Menciono isto por que várias vezes nos últimos anos, tenho avisado a meus co-partidários dos movimentos gays e feministas CONTRA a eliminação das proteções constitucionais que existem em prole da liberdade de expressão.

Sim, pessoas como Rafinha Bastos são escrotas e falam um monte de merda. Todavia, exigir que o Estado investiga essas pessoas e as sujeitam a censura e as sanções políticas é um jogo muito perigoso num contexto político em que o Estado pode acabar nas mãos de nossos inimigos.

Não podemos, nunca, militar em prole da destruição dos direitos humanos básicos, mesmo quando nossos inimigos os utilizam para se proteger.

Espero que a atual situação dá uma noção da dimensão do problema que estamos encarando. Me pergunto, por exemplo, se vai chegar o dia em que fico preso por "defender a prostituição" (que é crime no Brasil)?

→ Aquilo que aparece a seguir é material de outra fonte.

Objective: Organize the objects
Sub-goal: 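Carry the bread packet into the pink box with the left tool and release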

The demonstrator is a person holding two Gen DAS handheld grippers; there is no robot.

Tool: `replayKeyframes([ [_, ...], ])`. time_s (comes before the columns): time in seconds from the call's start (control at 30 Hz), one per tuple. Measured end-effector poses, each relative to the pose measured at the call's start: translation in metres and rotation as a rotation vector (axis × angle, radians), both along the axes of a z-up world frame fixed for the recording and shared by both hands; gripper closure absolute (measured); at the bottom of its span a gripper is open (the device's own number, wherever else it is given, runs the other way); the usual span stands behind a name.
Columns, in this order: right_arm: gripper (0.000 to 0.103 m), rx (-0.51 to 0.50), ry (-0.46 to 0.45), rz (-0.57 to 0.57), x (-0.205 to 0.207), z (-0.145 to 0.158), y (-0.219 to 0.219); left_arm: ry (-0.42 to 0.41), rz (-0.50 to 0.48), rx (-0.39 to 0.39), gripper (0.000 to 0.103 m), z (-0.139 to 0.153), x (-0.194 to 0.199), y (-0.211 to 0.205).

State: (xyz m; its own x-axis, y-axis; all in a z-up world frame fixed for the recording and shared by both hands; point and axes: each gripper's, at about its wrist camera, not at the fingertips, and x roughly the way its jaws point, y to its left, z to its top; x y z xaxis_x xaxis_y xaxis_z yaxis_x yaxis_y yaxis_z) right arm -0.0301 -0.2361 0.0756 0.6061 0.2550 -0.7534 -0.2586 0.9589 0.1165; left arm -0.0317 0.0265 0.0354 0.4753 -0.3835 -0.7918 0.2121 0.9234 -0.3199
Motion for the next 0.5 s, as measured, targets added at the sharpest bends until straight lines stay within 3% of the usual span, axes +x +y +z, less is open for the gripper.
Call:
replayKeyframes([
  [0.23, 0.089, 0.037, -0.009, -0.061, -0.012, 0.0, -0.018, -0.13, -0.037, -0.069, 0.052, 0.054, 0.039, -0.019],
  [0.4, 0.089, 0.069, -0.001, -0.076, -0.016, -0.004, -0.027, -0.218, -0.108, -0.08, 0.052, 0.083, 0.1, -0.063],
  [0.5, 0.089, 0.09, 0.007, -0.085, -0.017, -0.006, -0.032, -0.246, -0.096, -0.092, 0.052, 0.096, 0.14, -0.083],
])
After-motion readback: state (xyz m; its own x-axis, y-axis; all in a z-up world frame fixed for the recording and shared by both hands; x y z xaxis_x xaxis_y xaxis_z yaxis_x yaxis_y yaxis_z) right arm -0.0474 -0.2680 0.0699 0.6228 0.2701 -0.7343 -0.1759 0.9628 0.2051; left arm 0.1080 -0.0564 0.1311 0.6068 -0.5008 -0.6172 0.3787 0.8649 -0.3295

O direito de se expressar sem temer represálias é absolutamente a fundação de uma sociedade democrática. Quando militamos em favor de sua suspensão por que esse escroto aqui xingou alguém de "viado" ou aquele ali fez piada sobre estupro, criamos as bases para nossa própria censura em prole dos "bons costumes" e das milhares de leis inativas que existem na jurisprudência brasileira.

Está na hora, gente, de perceber que o Estado não é, necessariamente, nosso amiguinho. Aliás, não entendo muito bem como essa visão de "estado como defensor dos fracos" nasceu nos movimentos populares - particularmente num país que tem a história que o nosso tem.